A large multimodal transport network serves the Australian state of Victoria. Some of the modes include road, ferry, air, buses, rail and trams.

== Roads ==
Victoria has a very large number of roads, which range from freeways to arterial and non-arterial roads. These include the Hume Highway, Great Ocean Road, Princes Highway, Great Alpine Road and the Calder Highway.

The main company that manages and maintains the 23,000 km of roads in Victoria is the Department of Transport and Planning.

== Rail ==

Victoria has an expansive rail network, with over 4000km of track, using both broad gauge (1600mm) and standard gauge (1435mm) track. There were over 490 million passengers in 2025, riding the states 16 suburban lines and 13 regional rail lines. The two main passenger rail operators are V/Line and Metro.
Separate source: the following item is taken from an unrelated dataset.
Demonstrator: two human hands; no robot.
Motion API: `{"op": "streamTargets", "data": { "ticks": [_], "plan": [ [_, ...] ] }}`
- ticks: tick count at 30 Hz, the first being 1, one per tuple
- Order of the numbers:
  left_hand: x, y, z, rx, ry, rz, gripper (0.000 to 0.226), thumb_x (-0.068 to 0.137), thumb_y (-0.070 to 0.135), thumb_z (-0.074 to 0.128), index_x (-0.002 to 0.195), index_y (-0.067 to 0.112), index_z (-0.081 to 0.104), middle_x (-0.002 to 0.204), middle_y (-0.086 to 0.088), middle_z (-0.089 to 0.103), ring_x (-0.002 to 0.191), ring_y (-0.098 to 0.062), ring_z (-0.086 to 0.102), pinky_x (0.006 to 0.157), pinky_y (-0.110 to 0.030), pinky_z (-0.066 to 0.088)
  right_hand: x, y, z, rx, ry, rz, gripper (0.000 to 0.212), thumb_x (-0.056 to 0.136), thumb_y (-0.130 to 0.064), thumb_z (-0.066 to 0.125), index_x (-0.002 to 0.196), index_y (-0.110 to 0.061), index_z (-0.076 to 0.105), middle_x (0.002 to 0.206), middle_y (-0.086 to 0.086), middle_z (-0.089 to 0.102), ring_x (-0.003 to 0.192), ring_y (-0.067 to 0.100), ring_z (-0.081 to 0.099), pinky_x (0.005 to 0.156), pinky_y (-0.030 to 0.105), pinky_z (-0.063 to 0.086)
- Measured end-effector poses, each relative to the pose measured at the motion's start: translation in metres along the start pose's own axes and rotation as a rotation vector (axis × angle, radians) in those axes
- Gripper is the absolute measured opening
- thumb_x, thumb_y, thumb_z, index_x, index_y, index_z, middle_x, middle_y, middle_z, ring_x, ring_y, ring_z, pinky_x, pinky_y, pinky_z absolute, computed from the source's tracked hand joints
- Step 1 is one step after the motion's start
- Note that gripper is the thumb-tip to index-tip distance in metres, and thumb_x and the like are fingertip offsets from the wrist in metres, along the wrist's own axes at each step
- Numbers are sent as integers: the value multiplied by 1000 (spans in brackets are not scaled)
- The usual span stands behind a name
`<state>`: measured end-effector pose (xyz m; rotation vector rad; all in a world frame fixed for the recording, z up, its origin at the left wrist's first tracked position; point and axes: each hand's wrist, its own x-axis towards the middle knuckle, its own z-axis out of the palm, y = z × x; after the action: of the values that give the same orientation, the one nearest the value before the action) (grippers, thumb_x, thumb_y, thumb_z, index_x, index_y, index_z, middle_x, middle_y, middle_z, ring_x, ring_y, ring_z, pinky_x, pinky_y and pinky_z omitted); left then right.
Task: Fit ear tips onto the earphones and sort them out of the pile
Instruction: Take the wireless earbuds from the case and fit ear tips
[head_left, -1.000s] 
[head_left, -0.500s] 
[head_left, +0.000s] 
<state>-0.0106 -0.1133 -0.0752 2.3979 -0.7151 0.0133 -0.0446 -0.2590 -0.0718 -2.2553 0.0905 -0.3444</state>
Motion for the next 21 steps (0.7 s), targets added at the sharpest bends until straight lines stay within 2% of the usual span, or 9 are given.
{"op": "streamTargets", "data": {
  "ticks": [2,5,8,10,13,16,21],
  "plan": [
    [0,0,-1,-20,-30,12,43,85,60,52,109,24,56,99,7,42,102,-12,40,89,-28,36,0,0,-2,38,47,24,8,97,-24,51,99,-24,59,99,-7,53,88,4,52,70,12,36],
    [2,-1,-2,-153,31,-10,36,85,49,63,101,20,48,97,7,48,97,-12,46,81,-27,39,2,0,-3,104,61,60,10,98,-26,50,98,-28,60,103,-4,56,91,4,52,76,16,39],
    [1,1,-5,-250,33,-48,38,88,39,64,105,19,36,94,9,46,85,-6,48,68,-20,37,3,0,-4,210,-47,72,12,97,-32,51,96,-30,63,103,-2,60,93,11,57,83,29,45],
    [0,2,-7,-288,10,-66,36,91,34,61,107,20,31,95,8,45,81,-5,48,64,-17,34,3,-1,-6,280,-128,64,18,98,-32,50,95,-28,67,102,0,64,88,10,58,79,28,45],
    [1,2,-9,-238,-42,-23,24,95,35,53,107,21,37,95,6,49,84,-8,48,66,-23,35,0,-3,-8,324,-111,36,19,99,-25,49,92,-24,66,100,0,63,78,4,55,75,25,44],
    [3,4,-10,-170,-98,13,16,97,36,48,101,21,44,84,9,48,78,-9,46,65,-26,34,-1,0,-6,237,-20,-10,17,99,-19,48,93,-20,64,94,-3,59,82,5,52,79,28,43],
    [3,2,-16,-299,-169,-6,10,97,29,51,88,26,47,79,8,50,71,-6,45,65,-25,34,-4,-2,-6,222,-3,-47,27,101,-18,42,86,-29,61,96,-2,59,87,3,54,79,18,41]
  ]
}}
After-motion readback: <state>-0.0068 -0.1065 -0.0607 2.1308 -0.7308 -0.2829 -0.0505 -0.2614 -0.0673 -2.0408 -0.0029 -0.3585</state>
Rail freight in Victoria is mainly agricultural goods making up 31.4% of all freight, with the other major freight being containers. Freight is operated by companies such as Pacific National, Southern Shorthaul Railroad, Qube Logistics, and GrainCorp.

===Trams===

There are three cities in Victoria with trams, being Bendigo, Ballarat and Melbourne. They run using 600v DC overhead power on 1435mm tracks. Melbourne's tram network is the largest in the world, one of the most used networks in the world, with over 1500 stops and 250km of track. Bendigo has a 4.5km tramlines, used only for tourism purposes, while Ballarat has a similar 850m line. The city of Geelong had a tram network that shut down in 1956.